Posted: Thursday, 3rd May 2007
“The Austrians tried to say later that they were victims. They were no victims. They were totally happy… cheering, the church bells were ringing,” recalls Maria Altmann of the day the Nazis marched into Vienna. “The women threw flowers at the soldiers and there was tremendous jubilation in the streets. Everything changed.”
Maria, niece of Gustav Klimt’s muse Adele Bloch-Bauer, recounts for Imagine… the personal story of how her privileged family’s belongings were gradually stolen by the Nazis, amongst them several Klimt paintings of her aunt. The Golden Portrait, which was until recently the most expensive painting in the world, went on to make up part of the Nazi's collection of art.
“Adolf Hitler, the young Austrian born artist, had come to Vienna with dreams of becoming a great painter,” explains Alan Yentob. “He spent 9 unsuccessful years trying to earn his living as an artist. But time and again he was rejected but Vienna’s prestigious Academy of Art. Meanwhile Gustav Klimt had established himself as one of the most prominent members of Vienna’s school of Art Nouveau.”

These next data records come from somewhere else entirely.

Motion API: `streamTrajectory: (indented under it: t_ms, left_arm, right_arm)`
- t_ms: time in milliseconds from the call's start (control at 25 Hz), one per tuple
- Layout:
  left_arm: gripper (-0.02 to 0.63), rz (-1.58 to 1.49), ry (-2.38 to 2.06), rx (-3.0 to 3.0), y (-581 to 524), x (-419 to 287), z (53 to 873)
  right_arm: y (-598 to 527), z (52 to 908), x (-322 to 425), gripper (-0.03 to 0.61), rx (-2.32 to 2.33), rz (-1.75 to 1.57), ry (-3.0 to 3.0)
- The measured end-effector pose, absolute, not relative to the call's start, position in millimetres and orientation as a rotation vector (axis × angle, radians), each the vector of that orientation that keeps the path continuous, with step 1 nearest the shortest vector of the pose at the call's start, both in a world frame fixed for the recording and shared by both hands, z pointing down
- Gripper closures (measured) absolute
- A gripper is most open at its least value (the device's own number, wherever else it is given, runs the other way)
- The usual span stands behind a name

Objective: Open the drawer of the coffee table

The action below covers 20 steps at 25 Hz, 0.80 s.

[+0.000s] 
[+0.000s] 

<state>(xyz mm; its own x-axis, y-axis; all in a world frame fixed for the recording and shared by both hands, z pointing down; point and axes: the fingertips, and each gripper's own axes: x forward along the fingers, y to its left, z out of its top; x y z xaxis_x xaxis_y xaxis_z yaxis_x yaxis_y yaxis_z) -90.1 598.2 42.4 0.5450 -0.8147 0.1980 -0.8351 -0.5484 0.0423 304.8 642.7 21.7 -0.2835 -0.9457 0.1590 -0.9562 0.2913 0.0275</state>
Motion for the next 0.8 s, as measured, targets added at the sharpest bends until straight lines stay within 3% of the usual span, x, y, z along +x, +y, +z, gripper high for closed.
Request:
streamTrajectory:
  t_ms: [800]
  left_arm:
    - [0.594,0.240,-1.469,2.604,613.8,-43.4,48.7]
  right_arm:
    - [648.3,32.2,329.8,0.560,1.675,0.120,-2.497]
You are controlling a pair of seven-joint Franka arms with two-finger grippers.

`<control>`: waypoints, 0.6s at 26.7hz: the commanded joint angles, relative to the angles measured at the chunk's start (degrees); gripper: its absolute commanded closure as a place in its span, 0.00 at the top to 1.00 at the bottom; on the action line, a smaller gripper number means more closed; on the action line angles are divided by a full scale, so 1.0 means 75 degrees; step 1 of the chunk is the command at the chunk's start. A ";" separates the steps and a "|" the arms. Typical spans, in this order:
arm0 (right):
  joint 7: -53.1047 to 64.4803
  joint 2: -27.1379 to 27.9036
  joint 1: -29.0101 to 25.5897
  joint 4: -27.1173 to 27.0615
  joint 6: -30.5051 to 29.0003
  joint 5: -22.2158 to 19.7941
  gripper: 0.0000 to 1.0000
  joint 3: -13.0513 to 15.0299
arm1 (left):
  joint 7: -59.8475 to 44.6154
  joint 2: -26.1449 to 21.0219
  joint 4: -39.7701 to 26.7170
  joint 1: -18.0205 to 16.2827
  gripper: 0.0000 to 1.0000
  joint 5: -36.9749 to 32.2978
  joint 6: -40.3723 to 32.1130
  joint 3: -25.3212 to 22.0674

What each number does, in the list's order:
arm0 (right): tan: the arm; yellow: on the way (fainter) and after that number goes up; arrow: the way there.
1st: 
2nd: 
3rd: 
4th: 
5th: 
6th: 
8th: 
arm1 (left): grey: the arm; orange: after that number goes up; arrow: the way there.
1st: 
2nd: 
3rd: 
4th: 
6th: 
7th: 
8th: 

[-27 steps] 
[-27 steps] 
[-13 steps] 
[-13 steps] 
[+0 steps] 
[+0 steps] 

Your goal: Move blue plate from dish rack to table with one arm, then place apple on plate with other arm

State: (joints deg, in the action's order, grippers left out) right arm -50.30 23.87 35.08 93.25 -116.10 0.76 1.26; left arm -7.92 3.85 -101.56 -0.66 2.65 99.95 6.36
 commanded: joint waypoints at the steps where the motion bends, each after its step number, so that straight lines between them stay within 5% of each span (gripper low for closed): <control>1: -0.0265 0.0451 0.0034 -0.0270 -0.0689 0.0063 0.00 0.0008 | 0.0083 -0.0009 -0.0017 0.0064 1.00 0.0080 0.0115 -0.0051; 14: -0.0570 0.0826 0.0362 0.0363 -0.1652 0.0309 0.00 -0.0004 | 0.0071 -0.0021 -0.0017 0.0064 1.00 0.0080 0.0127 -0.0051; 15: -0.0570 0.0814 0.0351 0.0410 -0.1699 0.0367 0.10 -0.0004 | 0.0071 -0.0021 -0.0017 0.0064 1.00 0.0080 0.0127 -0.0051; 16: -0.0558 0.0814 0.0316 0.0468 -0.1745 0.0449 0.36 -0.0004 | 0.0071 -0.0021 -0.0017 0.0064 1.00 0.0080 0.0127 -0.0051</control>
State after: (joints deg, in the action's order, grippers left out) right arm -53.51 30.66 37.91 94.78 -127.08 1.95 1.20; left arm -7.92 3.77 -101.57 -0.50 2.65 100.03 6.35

In a story that needs no Hollywood dramatisation, Maria remembers saving her husband from Dachau concentration camp and escaping Austria with her husband and children to arrive in New York with nothing. Back in Austria her uncle was taken by the Nazis under false claims of tax evasion and all his possessions, including the Golden Portrait of his then deceased wife, were taken. In this moving episode of Imagine… we hear Maria’s personal testimony about her painful struggle to recover her family’s once treasured possessions, which, as Alan Yentob explains, forced “all sides to confront painful memories about Austria’s past and uncomfortable truths about the legitimacy of its cultural legacy.”